What I wish this book had gotten into more deeply, and a question it made me wrestle with

Addison Del Mastro's avatar
Addison Del Mastro
May 14, 2026
∙ Paid

I just finished listening to Two Wheels Good: The History and Mystery of the Bicycle, by Jody Rosen. This is not exactly a review, because I listened to it as an audiobook and couldn’t take proper notes. But I wanted to write about it a bit and discuss some conceptual issues that it raised.

I thought the title, to start, was funny. Rosen notes that it’s a bit self-righteous, but while it’s an affirmation, it also calls to mind the fact that the slogan on which it’s based was repeated mindlessly by the sheep.
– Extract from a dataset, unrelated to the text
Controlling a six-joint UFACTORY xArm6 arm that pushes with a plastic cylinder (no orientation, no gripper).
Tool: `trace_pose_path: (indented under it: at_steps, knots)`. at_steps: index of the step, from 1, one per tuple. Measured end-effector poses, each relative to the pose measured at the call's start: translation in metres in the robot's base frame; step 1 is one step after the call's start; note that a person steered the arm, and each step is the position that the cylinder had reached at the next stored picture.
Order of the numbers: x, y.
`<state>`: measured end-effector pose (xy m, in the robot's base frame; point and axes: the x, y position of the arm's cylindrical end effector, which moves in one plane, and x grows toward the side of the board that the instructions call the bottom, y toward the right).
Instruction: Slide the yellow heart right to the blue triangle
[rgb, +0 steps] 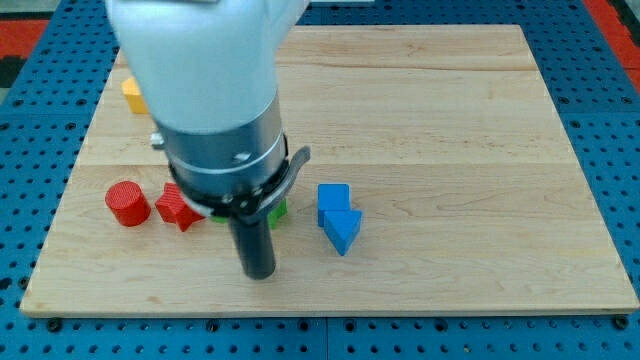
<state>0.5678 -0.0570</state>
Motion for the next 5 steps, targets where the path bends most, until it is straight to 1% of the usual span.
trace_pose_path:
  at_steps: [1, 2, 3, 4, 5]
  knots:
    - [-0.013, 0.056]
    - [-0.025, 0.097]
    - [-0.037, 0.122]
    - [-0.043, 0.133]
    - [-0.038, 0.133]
So, to a cynical anti-bicycle reader, the title sounds like it is suggesting “Bicyclists are mindless sheep.” (Which of course I don’t think.)

There’s a lot in the book that is basically straight history: a bunch of engineering and design stuff, extended bits on various uses of the bicycle—in a Canadian gold rush, in the mountainous Bhutan, in a whimsical cross-country mass bike ride in 1976 dubbed the “Bikecentennial.”
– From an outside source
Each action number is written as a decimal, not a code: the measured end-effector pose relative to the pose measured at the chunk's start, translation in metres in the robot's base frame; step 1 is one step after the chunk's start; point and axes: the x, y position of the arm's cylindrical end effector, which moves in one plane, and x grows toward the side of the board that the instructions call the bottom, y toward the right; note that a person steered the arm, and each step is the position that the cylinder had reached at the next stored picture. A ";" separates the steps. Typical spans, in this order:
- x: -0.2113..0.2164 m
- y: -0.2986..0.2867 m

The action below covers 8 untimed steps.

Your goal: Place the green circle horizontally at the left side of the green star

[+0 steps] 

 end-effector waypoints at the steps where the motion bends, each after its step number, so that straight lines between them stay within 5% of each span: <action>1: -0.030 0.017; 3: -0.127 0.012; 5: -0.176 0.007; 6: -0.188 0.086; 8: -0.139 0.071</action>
The thing that stood out to me, from my broad “conservative urbanist” perspective, was the culture war stuff, and the ways in which, apparently going back more or less to the beginning, the bicycle was seen as somehow upsetting the social order, making women immodest or uppity, and being a fancy toy for lazy elites.
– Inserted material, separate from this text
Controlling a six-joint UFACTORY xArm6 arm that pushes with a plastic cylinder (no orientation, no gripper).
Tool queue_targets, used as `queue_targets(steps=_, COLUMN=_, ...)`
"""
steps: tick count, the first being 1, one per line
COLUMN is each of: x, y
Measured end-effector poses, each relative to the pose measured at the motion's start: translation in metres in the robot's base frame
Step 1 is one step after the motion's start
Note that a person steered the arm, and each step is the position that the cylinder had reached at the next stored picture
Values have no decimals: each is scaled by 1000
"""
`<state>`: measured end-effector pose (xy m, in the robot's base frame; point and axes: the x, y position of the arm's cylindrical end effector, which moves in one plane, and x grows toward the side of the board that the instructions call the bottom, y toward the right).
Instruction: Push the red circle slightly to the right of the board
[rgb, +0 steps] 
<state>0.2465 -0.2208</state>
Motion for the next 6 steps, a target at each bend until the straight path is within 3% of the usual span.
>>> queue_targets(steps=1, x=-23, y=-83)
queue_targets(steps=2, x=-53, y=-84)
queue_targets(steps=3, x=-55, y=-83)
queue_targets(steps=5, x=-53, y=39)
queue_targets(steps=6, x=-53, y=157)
It’s kind of striking, Rosen observes, that these impressions can be traced from the bicycle’s initial wave of popularity in Europe to today’s cranky right-wing bike skeptics (he quotes P.J. O’Rourke taking a swipe at the bike, though perhaps takes him too seriously).

It is kind of striking. Initially Rosen seems to dismiss all of those ideas, especially that the bike is an instrument of sexual liberation. He roasts right-wing puritanical critiques of the bicycle and at times makes lefty bicycle activism sound a bit absurd.

One chapter is entirely composed of newspaper snippets from the 1800s and early 1900s, from Europe, Canada, and the United States, about the various alleged social problems caused by bikes. I think those snippets are meant to sound ridiculous, and to make the allegations sound ridiculous.

But then, chapters on bike activism and the bicycle and sexuality (very not-safe-for-work) return to some of these ideas and sort of confirm them from the left.